» What is being asked:
Review the material and extract every line in which the word "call" occurs.

START The data

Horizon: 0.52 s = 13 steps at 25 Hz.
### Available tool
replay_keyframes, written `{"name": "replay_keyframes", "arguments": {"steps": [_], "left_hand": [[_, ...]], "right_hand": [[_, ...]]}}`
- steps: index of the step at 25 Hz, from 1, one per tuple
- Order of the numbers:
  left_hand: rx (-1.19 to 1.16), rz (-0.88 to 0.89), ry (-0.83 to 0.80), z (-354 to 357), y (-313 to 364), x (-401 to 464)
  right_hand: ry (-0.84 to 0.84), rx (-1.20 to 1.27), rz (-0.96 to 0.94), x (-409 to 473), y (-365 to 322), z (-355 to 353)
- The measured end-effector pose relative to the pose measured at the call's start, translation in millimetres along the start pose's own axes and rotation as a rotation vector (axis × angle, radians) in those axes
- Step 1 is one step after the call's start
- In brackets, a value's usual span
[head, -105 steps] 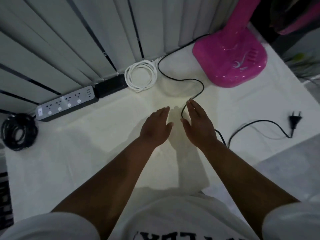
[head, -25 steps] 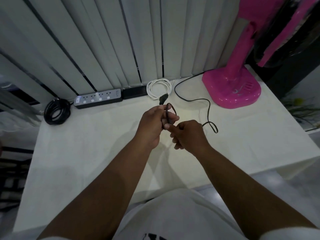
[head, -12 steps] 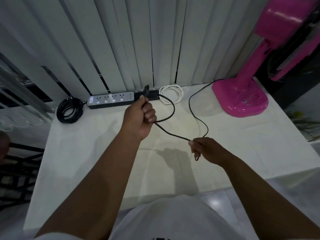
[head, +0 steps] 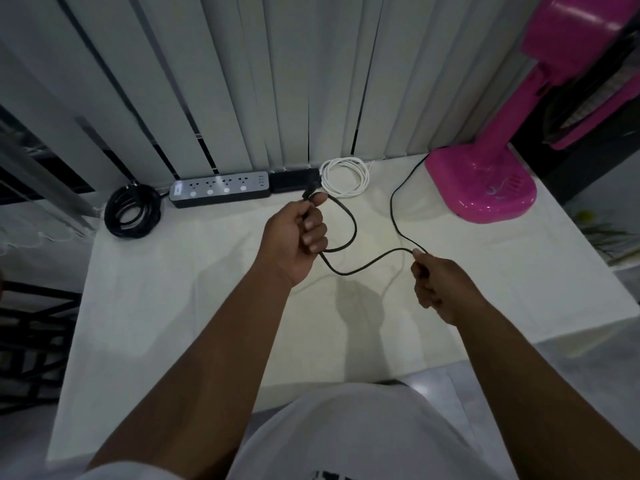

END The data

» Answer below:
- The measured end-effector pose relative to the pose measured at the call's start, translation in millimetres along the start pose's own axes and rotation as a rotation vector (axis × angle, radians) in those axes
- Step 1 is one step after the call's start

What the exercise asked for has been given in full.